O Brasilianista explica as diferenças entre essas maneiras de legislar no país.
Decretos
De acordo com a Agência Senado, os decretos são atos administrativos reservados somente ao presidente da República. Há duas formas de decreto presidencial: singular, que realiza nomeação, desapropriação e indulto; ou regulamentar, feita para executar norma instituída por lei ordinária.
Por sua vez, há decretos legislativos, reservados ao Congresso Nacional. Essas normas regulam medidas como as contas do Presidente da República, decidem sobre tratados, acordos ou atos internacionais; escolhe dois terços dos Ministros do Tribunal de Contas da União (TCU), entre outras atividades. As informações são do Congresso.
Medida Provisória
É a forma que o Executivo envia propostas de leis ao Congresso, mas que já valem como lei por tempo determinado. A medida provisória pode ser usada em casos de relevância e urgência para o país.

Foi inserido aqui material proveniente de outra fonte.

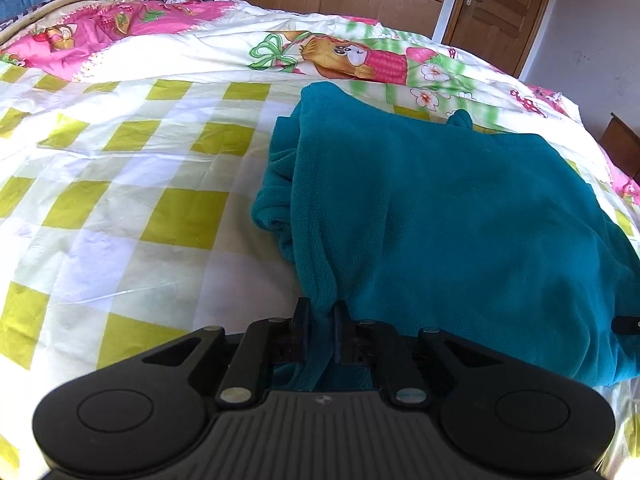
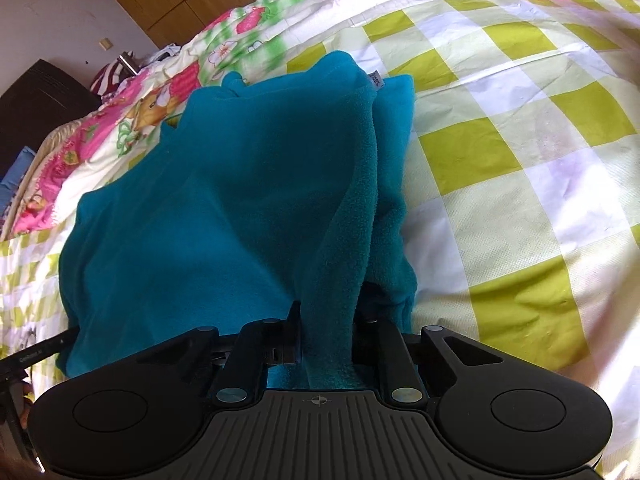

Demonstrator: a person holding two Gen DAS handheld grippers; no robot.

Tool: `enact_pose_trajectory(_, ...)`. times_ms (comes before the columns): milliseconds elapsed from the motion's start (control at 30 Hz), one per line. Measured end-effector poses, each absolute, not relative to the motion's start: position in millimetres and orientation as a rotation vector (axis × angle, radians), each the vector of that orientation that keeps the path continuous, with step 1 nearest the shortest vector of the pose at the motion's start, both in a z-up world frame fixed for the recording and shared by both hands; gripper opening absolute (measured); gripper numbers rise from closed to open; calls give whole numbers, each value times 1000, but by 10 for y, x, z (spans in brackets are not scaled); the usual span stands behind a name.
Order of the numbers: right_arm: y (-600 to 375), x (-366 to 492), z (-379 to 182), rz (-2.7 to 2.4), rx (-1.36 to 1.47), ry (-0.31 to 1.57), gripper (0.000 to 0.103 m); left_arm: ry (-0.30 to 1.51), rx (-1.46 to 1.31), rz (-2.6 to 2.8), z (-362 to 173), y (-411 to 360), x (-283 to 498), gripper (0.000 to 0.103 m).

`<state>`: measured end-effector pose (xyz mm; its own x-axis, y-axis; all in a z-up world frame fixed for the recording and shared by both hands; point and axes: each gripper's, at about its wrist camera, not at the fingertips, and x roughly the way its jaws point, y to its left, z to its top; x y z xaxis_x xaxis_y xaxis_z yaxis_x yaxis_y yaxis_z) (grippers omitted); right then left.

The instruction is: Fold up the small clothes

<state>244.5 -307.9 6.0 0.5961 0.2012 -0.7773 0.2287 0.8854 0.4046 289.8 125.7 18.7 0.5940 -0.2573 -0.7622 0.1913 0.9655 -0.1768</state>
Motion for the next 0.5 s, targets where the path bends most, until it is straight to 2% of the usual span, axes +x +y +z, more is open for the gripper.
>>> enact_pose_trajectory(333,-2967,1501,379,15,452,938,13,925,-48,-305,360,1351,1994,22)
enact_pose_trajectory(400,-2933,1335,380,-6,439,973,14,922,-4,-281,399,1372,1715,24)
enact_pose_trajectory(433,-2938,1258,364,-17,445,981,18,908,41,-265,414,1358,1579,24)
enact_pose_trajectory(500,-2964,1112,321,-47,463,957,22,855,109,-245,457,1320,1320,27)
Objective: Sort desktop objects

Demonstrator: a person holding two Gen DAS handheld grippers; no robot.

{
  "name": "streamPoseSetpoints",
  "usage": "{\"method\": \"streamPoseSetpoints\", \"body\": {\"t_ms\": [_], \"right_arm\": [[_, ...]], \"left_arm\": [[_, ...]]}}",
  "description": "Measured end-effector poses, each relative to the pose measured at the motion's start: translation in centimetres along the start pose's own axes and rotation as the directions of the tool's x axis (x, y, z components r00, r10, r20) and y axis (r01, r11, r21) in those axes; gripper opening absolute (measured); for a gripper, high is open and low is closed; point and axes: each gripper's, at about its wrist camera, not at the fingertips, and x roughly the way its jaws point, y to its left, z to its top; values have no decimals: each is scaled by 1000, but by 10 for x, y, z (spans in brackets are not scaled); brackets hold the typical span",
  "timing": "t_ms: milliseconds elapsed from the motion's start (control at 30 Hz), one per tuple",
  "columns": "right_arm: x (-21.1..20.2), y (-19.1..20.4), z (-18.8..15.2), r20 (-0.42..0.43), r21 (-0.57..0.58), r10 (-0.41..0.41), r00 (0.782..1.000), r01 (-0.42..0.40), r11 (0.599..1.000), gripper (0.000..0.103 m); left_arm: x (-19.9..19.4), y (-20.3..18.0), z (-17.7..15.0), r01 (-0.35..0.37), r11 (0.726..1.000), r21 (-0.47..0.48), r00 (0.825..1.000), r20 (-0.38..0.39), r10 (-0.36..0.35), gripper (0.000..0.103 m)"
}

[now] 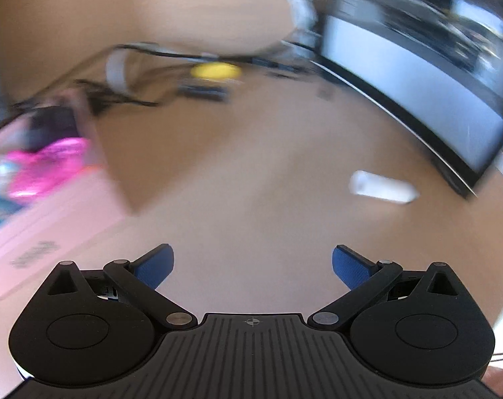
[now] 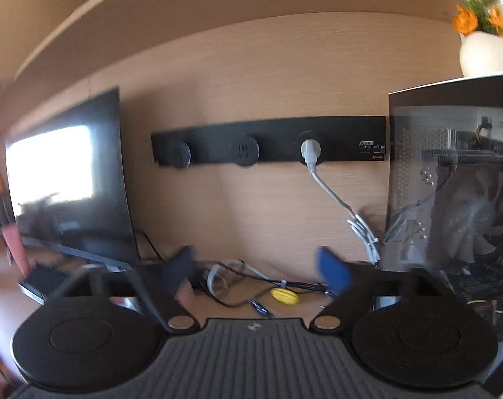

A vigência de uma MP é de 60 dias. O texto deve ser avaliado pela Câmara dos Deputados e pelo Senado, que devem aprová-la para se tornar, de fato, uma lei.
Caso o Congresso não aceite a pauta ou não consiga votar a MP antes do vencimento, ela deve ser arquivada. As informações são da Agência Câmara.
Lei ordinária
Em termos gerais, assim como o nome sugere, é uma “lei comum”, criada pelo Legislativo e que não regula algum dispositivo da Constituição.
Seu texto deve ser avaliado pelas duas casas do Congresso e está sujeita ainda ao veto presidencial, segundo a Agência Câmara.